Уверенный, насколько это возможно для мужчины, что Джун его родная дочь, Джолион часто дивился, откуда она у него такая: красного золота волосы, теперь заржавевшие своеобразной сединой; открытое, живое лицо, так не похожее на его собственную физиономию, тонкую и сложную; маленькая, легкая фигурка, когда сам, как и большинство Форсайтов, был высокого роста. Часто задумывался он, какого происхождения этот вид: датского, может быть, или кельтского? Скорее кельтского, полагал он, судя по ее воинственности и пристрастию к лентам на лбу и свободным платьям. Без преувеличения можно сказать, что он ее предпочитал «людям двадцатого века», которыми она была окружена, хотя они по большей части были молоды. Но Джун стала проявлять усиленное внимание к его зубам, ибо этим естественным симптомом он еще в какой-то мере обладал. Ее дантист не замедлил открыть «присутствие чистой культуры staphylococcus aureus» (которая, несомненно, может вызвать нарывы) и хотел удалить еще оставшиеся у него зубы и снабдить его взамен двумя полными комплектами неестественных симптомов. Врожденное упрямство Джолиона встало на дыбы, и в этот вечер в ателье Джун он попытался обосновать свои возражения. У него никогда не бывало никаких нарывов, и ему хватит как-нибудь до конца жизни собственных зубов. Бесспорно, согласилась Джун, ему хватит их до конца жизни, если он их не удалит. Но если он вставит новые зубы, то сердце его будет крепче и жизнь длиннее. Это упорство, заявила Джун, симптоматично для всего его поведения: он не желает бороться. Когда он соберется к врачу, вылечившему Пола Поста? Джолион выразил свое глубокое сожаление, но он отнюдь не собирался к врачу. Джун возмутилась. Пондридж, сказала она, великий целитель и прекрасный человек, и ему так трудно сводить концы с концами и добиваться признания своих теорий. И мешает ему как раз то безразличие к своему здоровью и предрассудки, какие проявляет ее отец. Было бы так хорошо для них обоих!..

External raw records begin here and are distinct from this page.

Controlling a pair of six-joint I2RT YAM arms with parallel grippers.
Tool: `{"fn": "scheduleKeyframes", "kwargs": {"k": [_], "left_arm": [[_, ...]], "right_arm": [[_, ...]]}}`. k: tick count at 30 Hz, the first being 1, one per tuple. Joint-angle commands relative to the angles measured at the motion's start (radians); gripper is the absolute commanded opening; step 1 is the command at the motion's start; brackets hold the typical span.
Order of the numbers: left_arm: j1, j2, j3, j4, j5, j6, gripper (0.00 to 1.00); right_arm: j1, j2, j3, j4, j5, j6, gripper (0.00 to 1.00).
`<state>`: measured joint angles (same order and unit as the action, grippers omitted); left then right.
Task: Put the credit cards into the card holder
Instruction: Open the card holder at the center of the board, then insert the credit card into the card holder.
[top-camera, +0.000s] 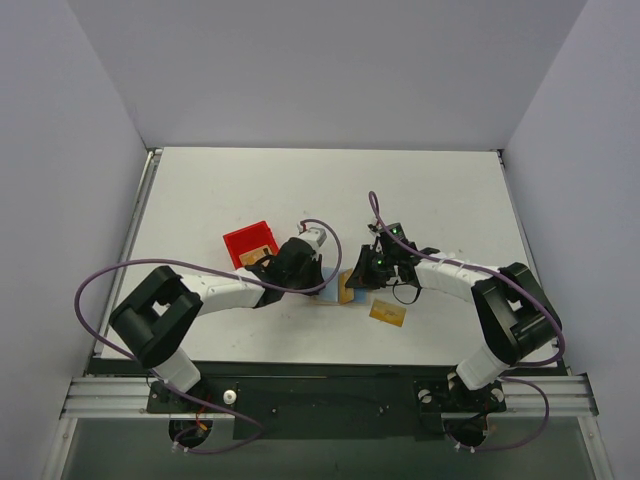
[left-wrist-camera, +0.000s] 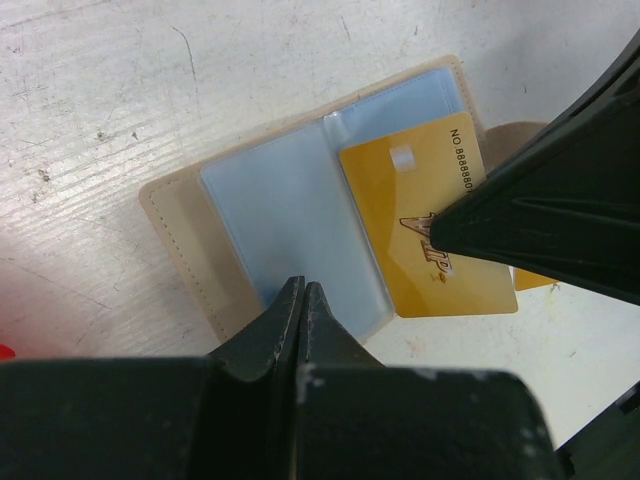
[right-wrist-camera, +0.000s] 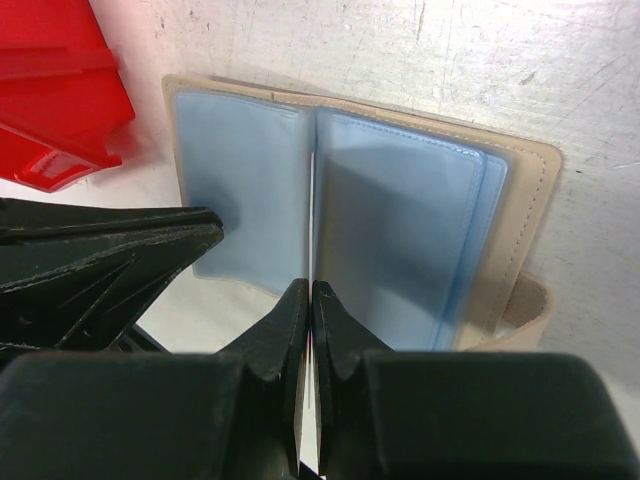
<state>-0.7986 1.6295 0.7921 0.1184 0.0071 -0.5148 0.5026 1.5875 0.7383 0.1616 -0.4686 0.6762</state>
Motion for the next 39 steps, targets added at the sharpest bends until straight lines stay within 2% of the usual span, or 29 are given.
{"fn": "scheduleKeyframes", "kwargs": {"k": [1, 16, 39], "left_arm": [[0.004, -0.003, 0.013, 0.046, -0.027, 0.012, 0.00], [0.044, 0.010, -0.019, 0.050, -0.039, 0.019, 0.00], [0.044, 0.049, -0.059, 0.072, -0.022, 0.016, 0.00]], "right_arm": [[-0.009, -0.001, -0.001, 0.009, -0.007, -0.004, 0.00], [-0.012, 0.002, -0.001, 0.006, -0.008, -0.007, 0.00], [-0.024, -0.050, -0.008, 0.016, -0.031, -0.006, 0.00]]}}
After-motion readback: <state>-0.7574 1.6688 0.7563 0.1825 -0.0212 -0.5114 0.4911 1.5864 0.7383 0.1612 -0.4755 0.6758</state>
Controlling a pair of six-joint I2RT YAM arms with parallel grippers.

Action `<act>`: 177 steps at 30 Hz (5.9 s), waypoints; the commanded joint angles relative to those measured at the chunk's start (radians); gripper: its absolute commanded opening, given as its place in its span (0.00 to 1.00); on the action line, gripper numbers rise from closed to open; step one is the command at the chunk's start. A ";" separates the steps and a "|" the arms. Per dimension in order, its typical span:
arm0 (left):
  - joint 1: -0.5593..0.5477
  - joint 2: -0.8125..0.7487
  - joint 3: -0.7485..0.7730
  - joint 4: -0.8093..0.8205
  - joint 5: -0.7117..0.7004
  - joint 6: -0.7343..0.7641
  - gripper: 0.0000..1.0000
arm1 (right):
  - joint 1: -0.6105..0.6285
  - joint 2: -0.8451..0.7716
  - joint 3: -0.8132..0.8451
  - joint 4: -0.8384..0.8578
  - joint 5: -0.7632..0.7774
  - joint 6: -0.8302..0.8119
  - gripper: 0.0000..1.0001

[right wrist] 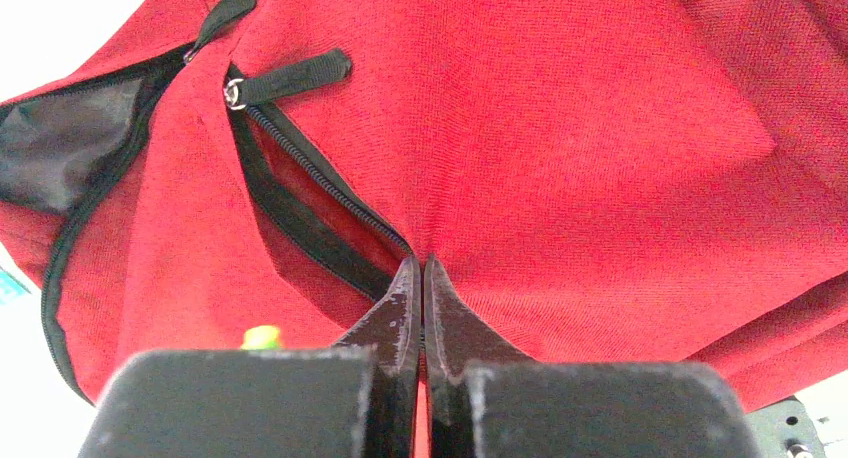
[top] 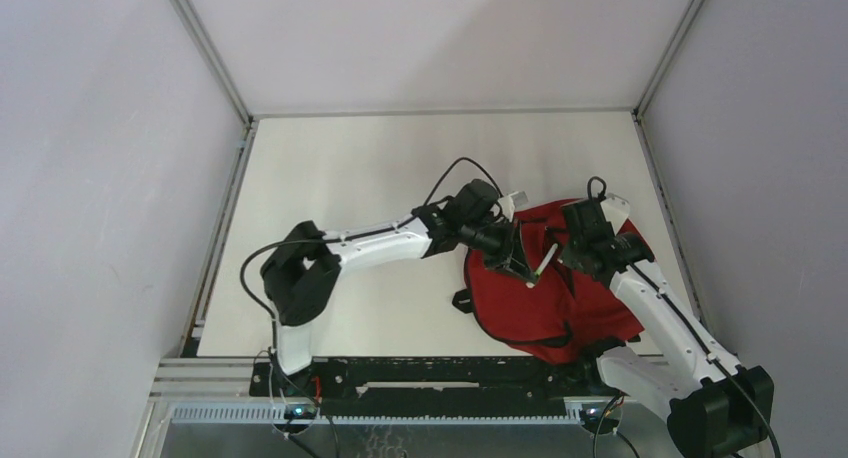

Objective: Pack the student bag
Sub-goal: Place the stationery in the student bag, then pick up the stationery from the center of the board, then place the stationery in the student bag.

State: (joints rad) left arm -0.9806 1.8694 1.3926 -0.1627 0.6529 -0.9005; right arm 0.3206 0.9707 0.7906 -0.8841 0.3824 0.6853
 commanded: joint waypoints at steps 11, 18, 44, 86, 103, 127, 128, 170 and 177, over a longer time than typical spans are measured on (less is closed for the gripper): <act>-0.021 0.151 -0.019 0.310 0.110 -0.374 0.00 | 0.012 -0.028 0.064 -0.007 -0.013 -0.010 0.00; -0.002 0.179 -0.049 0.308 0.076 -0.425 0.00 | 0.014 -0.037 0.064 -0.015 -0.007 -0.007 0.00; 0.031 0.333 0.198 0.370 -0.067 -0.551 0.00 | 0.160 -0.023 0.073 0.002 0.000 0.078 0.00; 0.287 -0.277 -0.265 -0.278 -0.591 0.074 0.40 | 0.095 -0.013 0.072 0.019 -0.011 0.013 0.00; 0.329 -0.015 -0.121 -0.353 -0.722 0.152 0.60 | 0.115 0.005 0.073 0.043 -0.034 0.011 0.00; 0.280 0.066 0.051 -0.448 -0.870 0.048 0.69 | 0.168 0.049 0.073 0.060 -0.036 0.027 0.00; 0.274 0.081 0.073 -0.480 -0.885 0.046 0.67 | 0.169 0.049 0.073 0.059 -0.036 0.028 0.00; -0.030 0.094 0.059 0.221 0.018 -0.310 0.00 | 0.052 -0.113 0.073 0.087 -0.152 0.002 0.00; -0.020 0.156 0.120 0.230 0.024 -0.369 0.00 | 0.054 -0.129 0.073 0.071 -0.153 0.006 0.00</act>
State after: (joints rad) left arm -1.0115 2.0048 1.4265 -0.0048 0.6373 -1.2053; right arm 0.3725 0.8753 0.8242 -0.8639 0.2642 0.6926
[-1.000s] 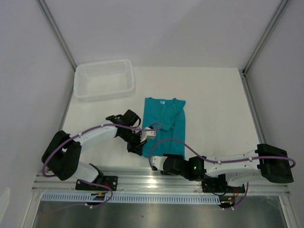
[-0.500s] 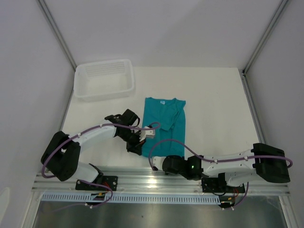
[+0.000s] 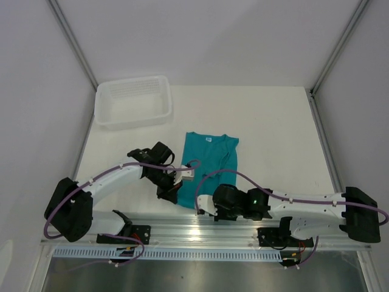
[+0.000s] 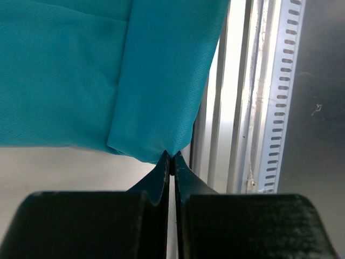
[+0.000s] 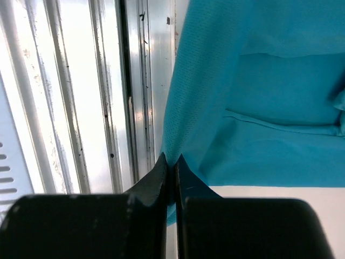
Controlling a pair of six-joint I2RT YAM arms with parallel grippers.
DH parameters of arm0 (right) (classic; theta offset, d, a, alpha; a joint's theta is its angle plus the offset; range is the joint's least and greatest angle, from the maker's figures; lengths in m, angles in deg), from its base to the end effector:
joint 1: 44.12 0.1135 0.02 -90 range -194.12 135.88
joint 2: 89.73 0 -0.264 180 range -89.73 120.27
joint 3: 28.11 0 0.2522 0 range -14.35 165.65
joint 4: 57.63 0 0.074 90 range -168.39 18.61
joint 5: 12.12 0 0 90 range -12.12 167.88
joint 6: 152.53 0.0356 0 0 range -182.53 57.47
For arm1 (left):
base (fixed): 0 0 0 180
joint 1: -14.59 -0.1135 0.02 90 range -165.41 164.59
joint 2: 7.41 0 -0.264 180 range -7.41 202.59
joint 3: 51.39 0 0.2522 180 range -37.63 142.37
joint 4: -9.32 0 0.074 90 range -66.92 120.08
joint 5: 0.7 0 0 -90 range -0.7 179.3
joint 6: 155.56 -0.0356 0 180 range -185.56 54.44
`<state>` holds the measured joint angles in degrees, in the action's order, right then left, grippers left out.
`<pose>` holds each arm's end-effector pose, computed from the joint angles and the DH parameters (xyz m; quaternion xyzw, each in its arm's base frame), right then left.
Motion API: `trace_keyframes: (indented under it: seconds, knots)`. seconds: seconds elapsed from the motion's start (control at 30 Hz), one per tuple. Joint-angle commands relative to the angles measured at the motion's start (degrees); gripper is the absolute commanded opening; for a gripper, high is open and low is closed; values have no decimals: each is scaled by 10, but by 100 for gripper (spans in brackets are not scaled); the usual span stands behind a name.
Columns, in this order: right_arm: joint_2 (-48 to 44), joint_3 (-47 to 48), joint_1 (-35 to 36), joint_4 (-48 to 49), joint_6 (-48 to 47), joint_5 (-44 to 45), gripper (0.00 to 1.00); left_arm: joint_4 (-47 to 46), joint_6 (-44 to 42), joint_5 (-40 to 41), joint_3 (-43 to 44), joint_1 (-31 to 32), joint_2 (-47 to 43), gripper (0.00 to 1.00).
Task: Roll the t-shirts
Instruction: Roll the tshirt
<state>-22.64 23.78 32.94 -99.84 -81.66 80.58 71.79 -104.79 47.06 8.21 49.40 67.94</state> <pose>0.0508 0.2137 0.1982 -0.7097 0.6458 0.1161 0.2564 0.1641 -0.1432 0.2022 0.5882 0.7186 -0.3545 0.1095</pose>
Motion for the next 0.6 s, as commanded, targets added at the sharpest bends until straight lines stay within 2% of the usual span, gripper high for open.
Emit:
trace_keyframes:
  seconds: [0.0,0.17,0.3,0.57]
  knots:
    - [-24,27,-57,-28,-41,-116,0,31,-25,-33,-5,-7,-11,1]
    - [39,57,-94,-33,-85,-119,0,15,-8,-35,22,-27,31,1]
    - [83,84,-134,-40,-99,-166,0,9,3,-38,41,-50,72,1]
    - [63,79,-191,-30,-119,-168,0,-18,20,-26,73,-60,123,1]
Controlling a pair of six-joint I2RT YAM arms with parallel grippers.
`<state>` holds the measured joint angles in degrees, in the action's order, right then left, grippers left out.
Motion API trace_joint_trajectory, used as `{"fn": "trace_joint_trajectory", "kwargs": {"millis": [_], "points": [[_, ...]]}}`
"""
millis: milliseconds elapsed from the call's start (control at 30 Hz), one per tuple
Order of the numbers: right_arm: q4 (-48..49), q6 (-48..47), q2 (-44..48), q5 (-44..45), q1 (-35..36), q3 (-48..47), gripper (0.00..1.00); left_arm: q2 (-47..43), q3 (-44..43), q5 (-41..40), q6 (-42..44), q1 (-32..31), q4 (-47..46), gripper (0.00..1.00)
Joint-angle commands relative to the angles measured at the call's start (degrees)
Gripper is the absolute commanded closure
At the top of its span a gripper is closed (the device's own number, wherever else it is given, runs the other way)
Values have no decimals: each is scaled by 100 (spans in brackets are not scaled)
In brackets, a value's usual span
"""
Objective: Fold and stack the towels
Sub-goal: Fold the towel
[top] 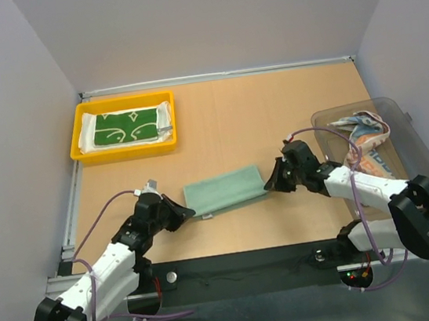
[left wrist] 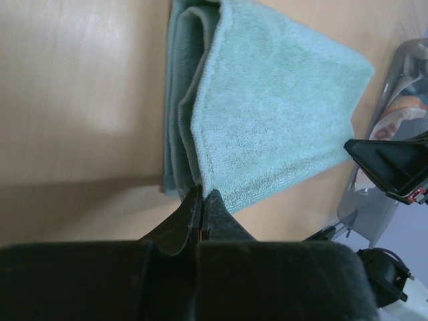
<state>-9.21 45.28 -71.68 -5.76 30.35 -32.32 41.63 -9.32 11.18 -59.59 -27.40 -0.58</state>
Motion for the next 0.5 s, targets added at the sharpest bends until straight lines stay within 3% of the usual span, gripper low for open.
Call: {"fn": "trace_joint_trajectory", "kwargs": {"millis": [0,133,167,233,267,300,367,467], "points": [[393,7,-109,110,-73,331,98,143,115,-212,44,-2,102,98],[543,-45,-206,57,-64,437,85,390,27,-265,97,-29,93,81],[535,-124,-180,75,-73,419,76,416,-43,-265,167,-29,102,69],[526,-177,108,154,-73,384,66,373,-148,-309,246,-29,250,58],[517,-186,232,224,-73,366,61,303,-279,-353,316,-29,425,43],[491,-212,329,381,-73,262,50,93,-350,-388,334,-29,514,35],[438,-256,549,540,-73,121,43,-119,-614,-590,413,-46,856,24],[525,-326,629,454,-73,-230,36,-488,-1027,-853,492,-46,1296,22]]}}
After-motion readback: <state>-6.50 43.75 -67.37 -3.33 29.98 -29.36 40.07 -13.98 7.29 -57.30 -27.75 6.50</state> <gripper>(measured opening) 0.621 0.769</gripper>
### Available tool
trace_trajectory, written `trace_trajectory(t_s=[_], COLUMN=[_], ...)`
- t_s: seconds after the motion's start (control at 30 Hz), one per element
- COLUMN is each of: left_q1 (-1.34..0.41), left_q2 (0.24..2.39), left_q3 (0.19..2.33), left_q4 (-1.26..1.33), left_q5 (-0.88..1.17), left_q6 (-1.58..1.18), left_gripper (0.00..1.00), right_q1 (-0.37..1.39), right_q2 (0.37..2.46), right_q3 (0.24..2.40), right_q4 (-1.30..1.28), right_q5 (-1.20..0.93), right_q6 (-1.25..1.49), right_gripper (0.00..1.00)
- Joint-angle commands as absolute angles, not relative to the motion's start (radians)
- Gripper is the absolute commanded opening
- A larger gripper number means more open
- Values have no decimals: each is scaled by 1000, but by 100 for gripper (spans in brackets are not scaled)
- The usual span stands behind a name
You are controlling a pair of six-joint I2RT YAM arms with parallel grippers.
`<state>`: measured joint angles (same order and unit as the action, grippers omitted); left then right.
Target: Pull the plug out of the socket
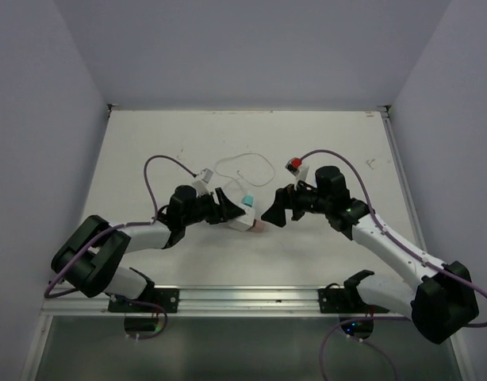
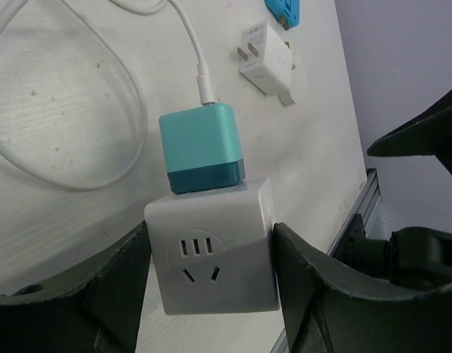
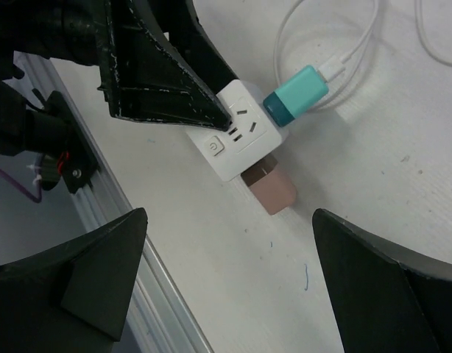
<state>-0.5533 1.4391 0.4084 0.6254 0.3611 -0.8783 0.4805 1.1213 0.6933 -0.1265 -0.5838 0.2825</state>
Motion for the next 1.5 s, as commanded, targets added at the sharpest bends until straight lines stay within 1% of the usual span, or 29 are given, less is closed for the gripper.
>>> trace_trajectory(t_s=[0.0, 0.17, 0.3, 0.4, 0.53, 0.87, 0.97, 1.1, 1.33, 1.43, 1.47], left_q1=[-516, -453, -396, -371, -345, -334, -334, -334, -333, -333, -331], left_q2=[1365, 1313, 1284, 1279, 1273, 1238, 1230, 1223, 1201, 1197, 1195], left_q3=[469, 525, 532, 534, 540, 546, 542, 532, 526, 529, 529], left_q4=[611, 442, 397, 408, 419, 417, 417, 419, 411, 408, 407], left_q5=[520, 598, 664, 725, 761, 773, 770, 770, 769, 769, 767], left_q6=[-772, -712, -736, -771, -810, -834, -836, -839, -842, -839, -839], left_gripper=[0, 0, 0, 0, 0, 0, 0, 0, 0, 0, 0], right_q1=[508, 603, 682, 722, 762, 861, 877, 882, 890, 890, 893], right_q2=[1075, 1055, 1029, 1029, 1060, 1201, 1241, 1281, 1357, 1379, 1384], right_q3=[678, 666, 670, 672, 678, 739, 761, 782, 838, 847, 845], right_q4=[-60, -54, -58, -45, -29, -6, -6, 37, 41, 40, 41], right_q5=[-480, -388, -307, -298, -299, -203, -177, -158, -179, -186, -186], right_q6=[190, 146, 101, 78, 46, -32, -49, -72, -106, -112, -113], right_gripper=[99, 99, 99, 97, 91, 89, 88, 82, 75, 70, 65])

– Я вижу, – сказал Джолион, – ты хочешь убить двух зайцев сразу.

– Скажи лучше – вылечить! – вскричала Джун.

– Это, дорогая моя, одно и то же.

Джун настаивала на своем. Нечестно говорить такие вещи, не испробовав лечения.

Джолион боялся, что если он испробует, то уже вовсе не сможет говорить.

– Папа! – воскликнула Джун. – Ты безнадежен.

– Не спорю, – сказал Джолион. – Но я хотел бы оставаться безнадежным как можно дольше. Я не намерен трогать спящих собак, дитя мое. Не лают ну и хорошо.

– Это значит закрывать перед наукой все пути! – кричала Джун. – Ты не представляешь, до чего Пондридж предан своему делу. Для него наука выше всего.

– Как для мистера Пола Поста его искусство, не так ли? – возразил Джолион и затянулся папироской из слабого табака, которым он теперь себя ограничил. – Искусство для искусства, наука для науки. Мне хорошо знакомы эти господа энтузиасты, маньяки эгоцентризма. Они зарежут вас, не моргнувши глазом. Я, как-никак, Форсайт и предпочитаю держаться от них подальше, Джун.

– Папа, – сказала Джун, – если б только ты понимал, как устарели твои доводы. В наши дни никто не может позволить себе быть половинчатым.

– Боюсь, – промолвил с улыбкой Джолион, – это единственный естественный симптом, которым мистеру Пондриджу нет нужды меня снабжать. Нам с рождения дано быть сторонниками крайностей или держаться середины; хоть должен сказать, уж ты не сердись, что половина тех, кто проповедует крайности, на самом деле очень умеренны. Насколько можно требовать, настолько я здоров, – надо на этом успокоиться.

Джун молчала, узнав в свое время на опыте, как непреклонен бывает ее отец в своей мягкой настойчивости, когда дело коснется свободы его действий.

Джолион сам не понимал, как он мог проговориться дочери, почему Ирэн увезла Джона в Испанию. Он не слишком полагался на скромность Джун. Джун задумалась над этим известием, и ее раздумье завершилось резким спором между нею и отцом, спором, который открыл Джопиону коренную противоположность между действенным темпераментом его дочери и пассивностью его жены. Он убедился даже, что не прошла еще горечь от той их давнишней борьбы за Филипа Босини, в которой пассивное начало так знаменательно восторжествовало над активным.

Джун считала глупым, считала трусостью скрывать от Джона прошлое.

– Чистейший оппортунизм, – заявила она.

– Который, – мягко вставил Джолион, – является творческим принципом действительной жизни, дорогая.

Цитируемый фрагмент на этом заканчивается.